Como os enredos das escolas de samba retrataram o Brasil desde 1960


Evolução dos temas foi debatida no 1º programa da série ‘Apoteose do Samba’, que conta a história dos desfiles. Como os enredos das escolas de samba retrataram o Brasil desde 1960
Todo bom samba que embala uma escola na Sapucaí e abala as arquibancadas nasce de um enredo. E a escolha desse tema acaba retratando como a agremiação vê o Brasil.
Neste sábado (15), a TV Globo exibiu para o Rio de Janeiro o 1º episódio do especial “Apoteose do Samba — Carnaval de lá para cá”, sobre as mudanças nos desfiles ao longo das décadas.
Tia Surica, Neguinho da Beija-Flor e outros bambas se reuniram numa resenha sobre essa evolução — no ritmo e nos temas. Ao mesmo tempo, Milton Cunha entrevistou o pesquisador Leonardo Antan sobre os enredos ontem e hoje.
“A escolha do enredo é um grande momento de definição do que a gente vai cantar. Escolas de samba são retratos da sua época. São momentos de reflexões do povo negro, do povo brasileiro”, ensinou Antan.
Veja o que ele fala sobre cada década.
Desfile da Caprichosos de Pilares de 1985, ‘E por falar em saudade’
Reprodução/TV Globo
Anos 60 e 70
Foco nos movimentos sociais e, durante o regime militar, no onírico.
“Joãosinho Trinta pensou o sonho e o delírio como forma de fugir da ditadura, de pensar um outro amanhã”, disse Antan.
Um destaque dessa época foi o “Sonhar com rei dá leão” (1976) da Beija-Flor.
Anos 80
Confira o carnaval de 1982 do Império Serrano
Redemocratização. “Abertura irrestrita e democrática. A gente tem a Caprichosos de Pilares de Luiz Fernando Reis com ‘E por falar em saudade’” (1985), lembrou o pesquisador — esse samba marcou época com os versos “Tem bumbum de fora pra chuchu/ Qualquer dia é todo mundo nu”.

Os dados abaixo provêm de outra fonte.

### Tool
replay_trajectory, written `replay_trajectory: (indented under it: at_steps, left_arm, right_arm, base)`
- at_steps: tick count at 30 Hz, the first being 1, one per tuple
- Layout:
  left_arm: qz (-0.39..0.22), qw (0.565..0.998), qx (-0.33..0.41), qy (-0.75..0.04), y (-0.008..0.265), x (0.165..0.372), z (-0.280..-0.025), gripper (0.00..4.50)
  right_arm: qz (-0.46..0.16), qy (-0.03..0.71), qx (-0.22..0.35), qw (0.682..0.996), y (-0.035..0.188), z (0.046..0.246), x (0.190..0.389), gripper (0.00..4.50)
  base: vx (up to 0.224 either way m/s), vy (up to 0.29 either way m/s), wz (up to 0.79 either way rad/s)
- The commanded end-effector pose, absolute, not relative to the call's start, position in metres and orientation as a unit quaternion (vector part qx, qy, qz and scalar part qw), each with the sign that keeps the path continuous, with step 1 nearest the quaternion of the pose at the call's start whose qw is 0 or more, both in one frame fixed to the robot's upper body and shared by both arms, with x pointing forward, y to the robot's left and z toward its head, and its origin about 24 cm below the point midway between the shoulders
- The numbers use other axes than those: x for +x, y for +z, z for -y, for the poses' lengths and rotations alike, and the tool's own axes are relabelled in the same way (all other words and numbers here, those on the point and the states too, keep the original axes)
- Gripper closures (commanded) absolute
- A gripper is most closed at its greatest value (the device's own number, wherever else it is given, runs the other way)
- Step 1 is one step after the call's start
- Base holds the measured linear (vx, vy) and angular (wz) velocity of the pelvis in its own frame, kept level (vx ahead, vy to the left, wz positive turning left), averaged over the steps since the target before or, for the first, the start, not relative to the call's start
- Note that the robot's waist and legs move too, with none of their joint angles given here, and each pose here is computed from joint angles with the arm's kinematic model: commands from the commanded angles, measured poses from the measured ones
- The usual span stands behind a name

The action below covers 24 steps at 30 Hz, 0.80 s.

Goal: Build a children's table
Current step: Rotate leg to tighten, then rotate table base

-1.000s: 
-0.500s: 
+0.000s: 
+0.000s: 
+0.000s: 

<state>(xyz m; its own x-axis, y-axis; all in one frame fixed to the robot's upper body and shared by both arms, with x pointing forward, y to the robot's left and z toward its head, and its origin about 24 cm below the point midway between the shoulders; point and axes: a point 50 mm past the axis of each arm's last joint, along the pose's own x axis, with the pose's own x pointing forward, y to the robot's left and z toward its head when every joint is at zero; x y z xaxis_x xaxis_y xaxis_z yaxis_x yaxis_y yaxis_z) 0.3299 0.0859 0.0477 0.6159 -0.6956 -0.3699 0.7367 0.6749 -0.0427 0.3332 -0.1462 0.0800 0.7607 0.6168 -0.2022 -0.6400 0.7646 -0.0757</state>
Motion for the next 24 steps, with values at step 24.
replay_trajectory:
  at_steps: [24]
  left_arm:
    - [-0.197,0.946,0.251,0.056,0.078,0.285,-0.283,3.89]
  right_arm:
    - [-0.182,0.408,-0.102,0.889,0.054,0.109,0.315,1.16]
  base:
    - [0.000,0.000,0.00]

Milton Cunha acrescentou o “Bumbum, paticumbum, prugurundum” (1982) do Império Serrano de Rosa Magalhães e Lícia Lacerda: “É uma ode de amor ao tradicional.” “Elas criticam a ‘superescola de samba S/A’. É um momento de reflexão do que as escolas de samba querem ser, se tradicionais ou modernas”, comentou Antan.
Também nos anos 80 surgiram os enredos críticos, políticos e sociais. “Em 1988, no meio da Constituinte, Martinho da Vila diz que ‘a nossa kizomba é a nossa Constituição’. Isso é lindo”, comentou o pesquisador.
“E não podemos finalizar essa década sem falar de ‘Ratos e urubus’ (1989), esse embate entre a história oficial e a história oficiosa — ganhou ‘Liberdade, Liberdade’ (1989), que fala de Isabel, a heroína —, mas a gente tem ali Joãosinho Trinta lavando a Sapucaí com os seus mendigos”, descreveu Leonardo.
Anos 90
Relembre o desfile da Imperatriz no ano de 1995
“O triunfo de Rosa Magalhães”, sintetizou Antan. “A Rosa barroca da ‘história oficial’”. Ele cita os jegues vitoriosos de 1995 como destaque.
Anos 2000
“A gente vai ter a predominância da Beija-Flor”, lembrou Antan. “E mais uma vez acompanhando o tempo da sua época. O que estava acontecendo em 2000? Um momento econômico melhor para o Brasil, ante à inflação dos anos 80, e a gente vai ver uma serenidade de enredos”, explicou.
“Já não estão mais críticos porque está chovendo dinheiro nos enredos patrocinados”, emendou o pesquisador.
Anos 2010
Mangueira é a campeã do carnaval 2019 do Rio
Voltam os enredos críticos. “Em 2015, o Leandro Vieira estreia na Caprichosos de Pilares com ‘Na minha mão é mais barato’”.
Em 2019, naquele cenário político, tem de novo a questão dos movimentos sociais, trazendo ainda mais o debate do machismo, do racismo, da LGBTfobia. Isso tudo vai aparecer no desfile da Mangueira (Histórias para ninar gente grande)”, lembrou.
Anos 2020
Orixá Exu chega ao ‘topo do mundo’ em alegoria da comissão de frente da Grande Rio
Sobressaem as homenagens às religiões de matriz africana, como o Exu da Grande Rio de 2020. “Traz essa entidade para a conversa de rua”, destacou Milton.
“E a gente vai ter uma revolução da narrativa e da pesquisa”, pontuou Antan.
O 1º episódio também trouxe sambas icônicos e debateu como eram entoados no passado.